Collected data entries
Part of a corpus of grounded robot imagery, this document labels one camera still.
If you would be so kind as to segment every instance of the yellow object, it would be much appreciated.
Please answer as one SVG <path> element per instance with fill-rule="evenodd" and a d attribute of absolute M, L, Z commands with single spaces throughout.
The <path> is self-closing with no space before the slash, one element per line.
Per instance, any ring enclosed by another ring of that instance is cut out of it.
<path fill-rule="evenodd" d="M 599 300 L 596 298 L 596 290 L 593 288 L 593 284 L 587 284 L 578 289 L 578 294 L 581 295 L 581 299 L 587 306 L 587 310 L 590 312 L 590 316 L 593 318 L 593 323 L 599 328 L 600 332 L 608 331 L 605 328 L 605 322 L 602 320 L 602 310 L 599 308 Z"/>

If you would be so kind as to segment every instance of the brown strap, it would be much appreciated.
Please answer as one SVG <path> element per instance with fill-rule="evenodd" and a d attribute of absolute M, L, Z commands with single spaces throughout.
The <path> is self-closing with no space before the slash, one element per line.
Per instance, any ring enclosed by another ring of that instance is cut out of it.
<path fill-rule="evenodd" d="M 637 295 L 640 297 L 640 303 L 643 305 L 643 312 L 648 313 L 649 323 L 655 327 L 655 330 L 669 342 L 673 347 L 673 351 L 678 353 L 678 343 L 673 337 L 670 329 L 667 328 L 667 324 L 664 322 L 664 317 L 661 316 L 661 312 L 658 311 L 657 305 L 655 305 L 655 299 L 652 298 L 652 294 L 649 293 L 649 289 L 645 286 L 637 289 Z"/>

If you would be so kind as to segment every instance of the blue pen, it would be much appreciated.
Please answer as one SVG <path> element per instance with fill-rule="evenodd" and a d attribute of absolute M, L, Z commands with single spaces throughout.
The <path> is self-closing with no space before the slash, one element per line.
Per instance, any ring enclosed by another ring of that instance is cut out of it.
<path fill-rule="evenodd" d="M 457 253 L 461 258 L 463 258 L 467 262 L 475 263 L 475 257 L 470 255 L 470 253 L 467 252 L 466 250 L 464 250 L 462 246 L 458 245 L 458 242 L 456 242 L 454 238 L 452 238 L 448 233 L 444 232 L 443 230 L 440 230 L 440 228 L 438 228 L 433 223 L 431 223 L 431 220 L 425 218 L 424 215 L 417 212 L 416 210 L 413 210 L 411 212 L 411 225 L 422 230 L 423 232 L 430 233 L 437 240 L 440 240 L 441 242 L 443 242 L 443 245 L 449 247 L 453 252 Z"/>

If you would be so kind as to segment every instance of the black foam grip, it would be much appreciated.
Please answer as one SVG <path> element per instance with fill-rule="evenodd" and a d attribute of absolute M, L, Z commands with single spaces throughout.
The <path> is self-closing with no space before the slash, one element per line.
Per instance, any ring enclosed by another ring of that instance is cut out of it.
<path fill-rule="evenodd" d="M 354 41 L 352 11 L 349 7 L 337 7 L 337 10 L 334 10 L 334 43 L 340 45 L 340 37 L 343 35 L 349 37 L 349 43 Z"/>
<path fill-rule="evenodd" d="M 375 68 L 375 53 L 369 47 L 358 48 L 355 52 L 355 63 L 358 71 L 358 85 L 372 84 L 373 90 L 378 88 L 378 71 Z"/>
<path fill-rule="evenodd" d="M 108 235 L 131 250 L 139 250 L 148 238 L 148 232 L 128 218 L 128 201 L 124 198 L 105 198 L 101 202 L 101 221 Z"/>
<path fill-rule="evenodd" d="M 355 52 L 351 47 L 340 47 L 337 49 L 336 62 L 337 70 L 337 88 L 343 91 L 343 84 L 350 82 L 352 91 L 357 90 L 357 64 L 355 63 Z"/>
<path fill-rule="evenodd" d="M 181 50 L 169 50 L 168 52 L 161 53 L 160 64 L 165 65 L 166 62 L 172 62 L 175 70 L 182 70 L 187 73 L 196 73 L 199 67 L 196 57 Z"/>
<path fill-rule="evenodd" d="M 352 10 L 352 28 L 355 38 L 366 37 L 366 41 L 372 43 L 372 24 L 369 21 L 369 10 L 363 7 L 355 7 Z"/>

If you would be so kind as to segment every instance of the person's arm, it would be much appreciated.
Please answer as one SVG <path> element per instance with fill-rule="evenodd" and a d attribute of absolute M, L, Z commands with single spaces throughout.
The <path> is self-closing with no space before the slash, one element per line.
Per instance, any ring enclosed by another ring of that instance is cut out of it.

• **Exercise**
Please find how many lines in the records hold "every", then give that number with nothing else.

• **Response for this exercise**
5